--- START ---

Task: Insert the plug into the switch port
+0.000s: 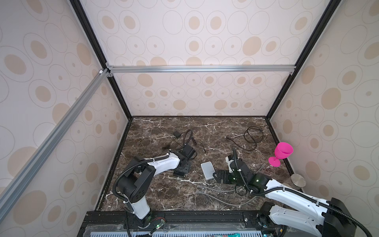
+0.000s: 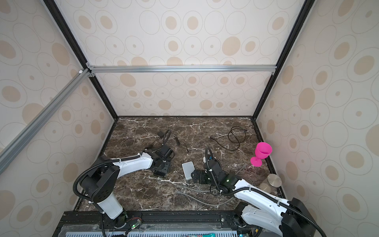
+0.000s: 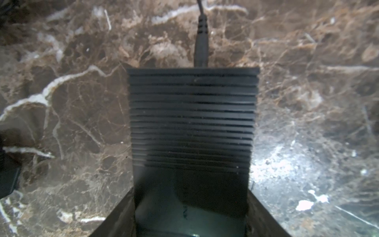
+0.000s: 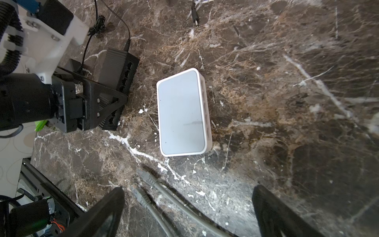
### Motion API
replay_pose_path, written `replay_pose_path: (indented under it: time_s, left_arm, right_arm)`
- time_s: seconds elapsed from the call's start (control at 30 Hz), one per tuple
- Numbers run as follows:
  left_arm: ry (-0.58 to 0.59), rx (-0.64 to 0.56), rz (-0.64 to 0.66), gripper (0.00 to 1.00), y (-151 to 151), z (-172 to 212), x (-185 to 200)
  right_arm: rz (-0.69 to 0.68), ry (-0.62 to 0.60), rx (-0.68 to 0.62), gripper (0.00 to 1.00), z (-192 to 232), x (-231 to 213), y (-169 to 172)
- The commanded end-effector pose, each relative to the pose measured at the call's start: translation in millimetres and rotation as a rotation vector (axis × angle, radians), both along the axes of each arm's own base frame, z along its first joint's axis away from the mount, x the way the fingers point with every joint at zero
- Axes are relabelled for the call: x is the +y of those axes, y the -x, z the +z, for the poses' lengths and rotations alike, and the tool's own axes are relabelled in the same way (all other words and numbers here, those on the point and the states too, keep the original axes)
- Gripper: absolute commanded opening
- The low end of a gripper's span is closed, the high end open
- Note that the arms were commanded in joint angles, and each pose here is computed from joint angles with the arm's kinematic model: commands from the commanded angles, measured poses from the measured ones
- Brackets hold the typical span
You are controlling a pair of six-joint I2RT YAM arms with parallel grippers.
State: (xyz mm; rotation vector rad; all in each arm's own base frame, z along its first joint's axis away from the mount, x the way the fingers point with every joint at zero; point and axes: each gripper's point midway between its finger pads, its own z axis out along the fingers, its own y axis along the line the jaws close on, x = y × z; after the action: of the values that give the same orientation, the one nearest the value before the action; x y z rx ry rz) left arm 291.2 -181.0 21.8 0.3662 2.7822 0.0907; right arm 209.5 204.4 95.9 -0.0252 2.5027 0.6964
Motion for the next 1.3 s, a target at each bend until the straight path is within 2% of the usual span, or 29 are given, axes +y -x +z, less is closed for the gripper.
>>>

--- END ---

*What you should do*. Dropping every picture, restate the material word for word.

*Solution to the problem*.
Task: Insert the plug into the switch port
+0.000s: 
+0.000s: 
+0.000s: 
+0.000s: 
### Motion API
replay_pose_path, written `replay_pose_path: (indented under it: time_s, left_arm, right_arm)`
- time_s: seconds elapsed from the call's start (control at 30 Hz), one per tuple
- Numbers run as follows:
  left_arm: ry (-0.58 to 0.59), rx (-0.64 to 0.56), rz (-0.64 to 0.66), gripper (0.00 to 1.00), y (-151 to 151), z (-172 to 212), x (-185 to 200)
  right_arm: rz (-0.69 to 0.68), ry (-0.62 to 0.60), rx (-0.68 to 0.62), gripper (0.00 to 1.00), z (-192 to 232), x (-231 to 213), y (-169 to 172)
- The commanded end-effector pose, each relative to the pose measured at the call's start: translation in millimetres and rotation as a rotation vector (axis × angle, radians), both along the axes of each arm's own base frame, z along its first joint's axis away from the mount, x the way the fingers point with every joint at zero
- Axes are relabelled for the call: x is the +y of those axes, y the -x, z the +z, for the poses' lengths and rotations alike, and the tool's own axes are relabelled in the same way (all other words and numbers here, those on the point and the states too, keep the original axes)
- Gripper: absolute commanded opening
- The low end of a gripper's span is closed, the high end open
- Note that the arms were commanded in joint angles, and each pose here is computed from joint angles with the arm's kinematic model: commands from the commanded angles, measured poses from the measured ones
- Brackets hold the typical span
You are controlling a pair of six-joint I2RT YAM arms with parallel grippers.
State: (xyz mm; rotation vector rad; all in each arm's own base frame, z along its first joint's axis away from the mount, x the way the fingers point with every joint at zero; point and axes: each gripper's point midway between its finger pads, its own z axis out along the fingers, its own y axis along the line the jaws close on, x = y × z; after the action: of the values that give the same orientation, the one nearest the value before the action; x y z rx ry rz) left arm 291.2 -181.0 21.8 0.3662 2.7822 0.0907; right arm 209.5 204.4 95.9 -0.0252 2.5027 0.6964
Motion for the next 1.3 s, a target at each bend until the straight path is within 2% of the usual span, or 29 are given, axes +y -x +z, less is closed for the gripper.
>>>

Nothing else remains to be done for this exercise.